Sleeping and Driving: Never Put Them Together in the Same New or Used Car
Driving under the influence is dangerous; talking on the phone while on the wheel poses more risks; but sleeping really takes the cake. In October 2011, a 47-year-old man was charged with injuring five cyclists because he fell asleep while driving. Just this January, he was sentenced to two years in prison by the Ontario Superior Court. To be specific, he was sentenced to at least nine months for dangerous driving and 15 months for fleeing the scene of the accident.

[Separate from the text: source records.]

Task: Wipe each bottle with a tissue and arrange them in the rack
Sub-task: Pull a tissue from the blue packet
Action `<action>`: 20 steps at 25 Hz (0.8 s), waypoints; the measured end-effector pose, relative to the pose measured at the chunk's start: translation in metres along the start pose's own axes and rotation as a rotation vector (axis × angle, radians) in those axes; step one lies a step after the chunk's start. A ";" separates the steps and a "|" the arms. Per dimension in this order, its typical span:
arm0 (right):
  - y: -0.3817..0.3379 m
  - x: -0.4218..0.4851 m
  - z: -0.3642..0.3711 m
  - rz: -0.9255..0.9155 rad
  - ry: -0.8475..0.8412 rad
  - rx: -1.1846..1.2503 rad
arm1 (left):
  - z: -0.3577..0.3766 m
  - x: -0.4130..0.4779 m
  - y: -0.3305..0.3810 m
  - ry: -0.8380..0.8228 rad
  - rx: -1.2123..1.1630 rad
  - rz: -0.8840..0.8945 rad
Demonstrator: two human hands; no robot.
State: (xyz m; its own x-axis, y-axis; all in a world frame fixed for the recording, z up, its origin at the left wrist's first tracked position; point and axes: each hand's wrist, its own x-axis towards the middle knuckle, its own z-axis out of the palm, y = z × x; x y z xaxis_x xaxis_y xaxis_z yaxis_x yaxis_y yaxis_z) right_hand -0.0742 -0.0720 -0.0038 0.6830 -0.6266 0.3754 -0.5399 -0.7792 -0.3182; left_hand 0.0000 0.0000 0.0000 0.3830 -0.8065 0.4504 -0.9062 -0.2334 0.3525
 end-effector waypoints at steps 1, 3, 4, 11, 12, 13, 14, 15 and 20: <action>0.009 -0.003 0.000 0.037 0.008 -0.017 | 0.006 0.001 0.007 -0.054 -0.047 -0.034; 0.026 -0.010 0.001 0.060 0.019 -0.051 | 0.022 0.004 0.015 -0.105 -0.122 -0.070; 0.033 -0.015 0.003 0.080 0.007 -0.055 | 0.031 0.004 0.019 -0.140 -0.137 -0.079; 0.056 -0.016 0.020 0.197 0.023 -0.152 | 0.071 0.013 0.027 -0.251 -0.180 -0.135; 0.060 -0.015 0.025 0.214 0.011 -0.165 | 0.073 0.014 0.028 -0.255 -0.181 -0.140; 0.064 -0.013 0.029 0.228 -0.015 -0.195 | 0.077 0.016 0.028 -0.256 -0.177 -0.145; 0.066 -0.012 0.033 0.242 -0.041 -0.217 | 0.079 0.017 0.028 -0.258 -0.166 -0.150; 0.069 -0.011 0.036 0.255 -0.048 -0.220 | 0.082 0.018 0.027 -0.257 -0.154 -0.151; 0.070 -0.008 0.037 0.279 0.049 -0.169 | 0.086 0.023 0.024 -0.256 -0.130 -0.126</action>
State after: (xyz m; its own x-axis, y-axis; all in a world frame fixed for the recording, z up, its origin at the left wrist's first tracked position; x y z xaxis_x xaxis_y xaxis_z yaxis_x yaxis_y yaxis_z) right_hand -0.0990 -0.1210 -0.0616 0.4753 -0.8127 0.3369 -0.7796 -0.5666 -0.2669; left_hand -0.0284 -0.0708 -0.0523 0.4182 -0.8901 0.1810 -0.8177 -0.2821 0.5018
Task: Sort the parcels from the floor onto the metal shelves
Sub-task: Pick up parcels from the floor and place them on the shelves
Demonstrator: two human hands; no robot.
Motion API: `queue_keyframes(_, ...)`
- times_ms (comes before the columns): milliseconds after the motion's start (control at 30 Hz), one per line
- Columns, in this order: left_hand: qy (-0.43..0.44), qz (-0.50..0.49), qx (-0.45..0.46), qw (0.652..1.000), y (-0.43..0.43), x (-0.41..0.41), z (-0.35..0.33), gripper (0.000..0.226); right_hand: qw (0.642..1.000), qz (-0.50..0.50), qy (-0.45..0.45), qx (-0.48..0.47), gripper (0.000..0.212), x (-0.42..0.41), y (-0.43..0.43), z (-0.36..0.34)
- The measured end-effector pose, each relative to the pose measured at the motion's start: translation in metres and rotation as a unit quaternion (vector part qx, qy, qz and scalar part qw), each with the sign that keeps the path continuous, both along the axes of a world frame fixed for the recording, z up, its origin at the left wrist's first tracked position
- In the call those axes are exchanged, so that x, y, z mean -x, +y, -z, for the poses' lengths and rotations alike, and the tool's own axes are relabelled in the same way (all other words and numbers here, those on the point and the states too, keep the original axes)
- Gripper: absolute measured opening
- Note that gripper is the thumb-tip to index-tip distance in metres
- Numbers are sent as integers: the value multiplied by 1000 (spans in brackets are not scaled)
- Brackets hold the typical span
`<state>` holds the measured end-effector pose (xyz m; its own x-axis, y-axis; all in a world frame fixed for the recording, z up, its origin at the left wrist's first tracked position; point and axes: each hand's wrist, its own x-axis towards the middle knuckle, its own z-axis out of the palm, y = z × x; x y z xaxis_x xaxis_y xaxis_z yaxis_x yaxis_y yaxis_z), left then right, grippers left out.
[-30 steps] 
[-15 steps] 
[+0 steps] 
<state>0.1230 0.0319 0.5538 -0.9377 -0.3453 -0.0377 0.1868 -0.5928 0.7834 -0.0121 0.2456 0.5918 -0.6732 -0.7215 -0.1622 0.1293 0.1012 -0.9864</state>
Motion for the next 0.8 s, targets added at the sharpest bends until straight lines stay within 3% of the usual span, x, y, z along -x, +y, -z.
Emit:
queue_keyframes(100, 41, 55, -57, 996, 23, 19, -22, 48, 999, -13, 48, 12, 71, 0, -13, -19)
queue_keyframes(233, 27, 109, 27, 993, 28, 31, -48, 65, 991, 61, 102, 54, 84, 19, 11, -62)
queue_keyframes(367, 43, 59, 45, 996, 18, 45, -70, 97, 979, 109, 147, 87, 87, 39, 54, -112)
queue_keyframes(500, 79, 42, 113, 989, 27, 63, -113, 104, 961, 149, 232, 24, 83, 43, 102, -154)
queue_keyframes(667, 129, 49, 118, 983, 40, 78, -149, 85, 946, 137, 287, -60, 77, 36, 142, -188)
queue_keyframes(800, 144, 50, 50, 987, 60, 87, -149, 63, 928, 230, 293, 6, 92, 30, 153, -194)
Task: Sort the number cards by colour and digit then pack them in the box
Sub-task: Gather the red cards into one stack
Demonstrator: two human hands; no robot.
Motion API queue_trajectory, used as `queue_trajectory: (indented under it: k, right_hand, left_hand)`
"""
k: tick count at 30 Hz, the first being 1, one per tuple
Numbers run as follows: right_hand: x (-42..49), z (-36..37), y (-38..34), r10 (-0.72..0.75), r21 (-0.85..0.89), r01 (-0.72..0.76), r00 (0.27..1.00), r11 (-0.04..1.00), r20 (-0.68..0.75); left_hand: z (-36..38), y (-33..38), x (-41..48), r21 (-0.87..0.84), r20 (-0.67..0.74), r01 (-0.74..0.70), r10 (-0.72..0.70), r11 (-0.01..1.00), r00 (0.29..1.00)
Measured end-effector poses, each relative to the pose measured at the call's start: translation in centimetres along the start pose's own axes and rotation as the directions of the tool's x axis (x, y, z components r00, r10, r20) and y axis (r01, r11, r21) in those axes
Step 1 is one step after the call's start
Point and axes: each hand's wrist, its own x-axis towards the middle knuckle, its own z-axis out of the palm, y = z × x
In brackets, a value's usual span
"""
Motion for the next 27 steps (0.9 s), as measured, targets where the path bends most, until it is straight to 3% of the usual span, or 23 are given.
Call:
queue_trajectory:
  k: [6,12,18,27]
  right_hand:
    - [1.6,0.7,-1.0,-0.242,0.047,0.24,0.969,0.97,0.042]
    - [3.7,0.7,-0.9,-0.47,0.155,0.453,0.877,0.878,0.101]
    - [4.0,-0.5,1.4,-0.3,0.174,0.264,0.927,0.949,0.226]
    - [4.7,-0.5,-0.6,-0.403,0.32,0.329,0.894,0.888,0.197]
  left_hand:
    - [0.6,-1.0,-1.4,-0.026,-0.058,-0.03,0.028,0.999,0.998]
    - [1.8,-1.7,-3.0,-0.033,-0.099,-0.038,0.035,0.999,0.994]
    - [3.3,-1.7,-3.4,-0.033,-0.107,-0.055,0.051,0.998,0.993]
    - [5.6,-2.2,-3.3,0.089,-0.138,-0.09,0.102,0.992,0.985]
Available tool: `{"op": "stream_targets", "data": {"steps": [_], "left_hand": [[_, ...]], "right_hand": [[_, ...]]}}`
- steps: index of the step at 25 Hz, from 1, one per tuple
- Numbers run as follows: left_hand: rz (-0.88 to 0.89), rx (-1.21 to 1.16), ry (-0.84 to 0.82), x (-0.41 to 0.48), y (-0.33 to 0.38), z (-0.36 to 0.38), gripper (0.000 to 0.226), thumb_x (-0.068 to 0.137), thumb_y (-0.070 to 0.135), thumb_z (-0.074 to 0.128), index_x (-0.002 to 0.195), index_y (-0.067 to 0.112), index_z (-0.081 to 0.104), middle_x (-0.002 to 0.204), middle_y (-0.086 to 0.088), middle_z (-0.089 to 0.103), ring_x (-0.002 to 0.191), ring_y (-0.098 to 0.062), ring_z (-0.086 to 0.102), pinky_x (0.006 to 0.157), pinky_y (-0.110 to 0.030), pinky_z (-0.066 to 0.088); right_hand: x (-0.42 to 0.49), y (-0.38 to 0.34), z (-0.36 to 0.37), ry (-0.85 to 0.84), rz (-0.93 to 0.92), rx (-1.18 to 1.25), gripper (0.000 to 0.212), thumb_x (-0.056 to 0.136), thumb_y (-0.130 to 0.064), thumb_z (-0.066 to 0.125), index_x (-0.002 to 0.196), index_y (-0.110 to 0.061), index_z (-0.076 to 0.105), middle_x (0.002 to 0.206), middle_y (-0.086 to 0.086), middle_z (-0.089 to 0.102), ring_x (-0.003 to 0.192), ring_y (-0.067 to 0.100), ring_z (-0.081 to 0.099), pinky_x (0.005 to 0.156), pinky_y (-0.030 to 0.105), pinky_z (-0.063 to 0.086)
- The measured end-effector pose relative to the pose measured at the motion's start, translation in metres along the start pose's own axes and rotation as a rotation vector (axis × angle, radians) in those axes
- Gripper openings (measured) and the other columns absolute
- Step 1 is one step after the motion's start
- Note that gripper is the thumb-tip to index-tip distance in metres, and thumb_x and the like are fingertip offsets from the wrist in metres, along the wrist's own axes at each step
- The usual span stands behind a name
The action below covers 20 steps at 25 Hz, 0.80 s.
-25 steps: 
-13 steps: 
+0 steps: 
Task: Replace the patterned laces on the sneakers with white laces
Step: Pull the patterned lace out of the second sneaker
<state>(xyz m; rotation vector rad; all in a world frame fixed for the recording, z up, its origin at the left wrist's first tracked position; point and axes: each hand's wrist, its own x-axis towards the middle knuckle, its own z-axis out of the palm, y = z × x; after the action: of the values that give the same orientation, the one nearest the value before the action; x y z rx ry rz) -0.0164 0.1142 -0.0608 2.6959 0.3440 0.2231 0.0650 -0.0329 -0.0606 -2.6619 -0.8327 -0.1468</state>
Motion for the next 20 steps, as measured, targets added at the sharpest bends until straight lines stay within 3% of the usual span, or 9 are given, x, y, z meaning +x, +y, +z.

The said accident that happened in Kanata, Ontario is a grim reminder how dangerous sleeping on the wheel can be. According to the Traffic Injury Research Foundation, in 2004, one out of five motorists admitted they fell asleep on the wheel. Drowsiness in driving accounts for 4 percent of fatal car accidents in Canada. This falls under driver fatigue—the last thing drivers like you want to experience on the road.
In light of the “sleepy” situation, the Canadian government has taken the necessary measures to give sleepy drivers a good wakeup call. Major roads and highways have rumble strips close to accident-prone areas such as intersections. They are called rumble strips because they make the car create a rumbling sound that wakes drivers up and restore their attention span. They are usually like small speed bumps that are laid across a portion of the road.
An excellent way to avert the dangers of sleep-deprived driving is to get plenty of sleep before any trip. Driving requires a driver’s utmost attention no matter what car he is using: brand new or used cars for sale Edmonton has to offer. Lack of focus on the road can have dire penalties such as the case with the convicted sleepy driver. If you cannot help but feel sleepy along the way, pull over and take a short break.
Sleep-deprived driving affects drivers on a long road trip even more, as he usually spends more time on the road. This is where the importance of making stopovers comes in, whether it is a gas station or a roadside diner. Experts recommend making a stopover every two hours on the road or every 100 miles driven. Drivers of used cars in Edmonton should make the stopover the moment they feel sleepy.
There is nothing wrong with sleeping and driving—just the fact that these two normally do not go together like flapjacks and maple syrup. The last thing you want to happen is to get a visit from Mr. Sandman himself while on the road. Both new and used cars in Edmonton come with safety features that can save your life. However, discipline in driving still accounts for overall safety.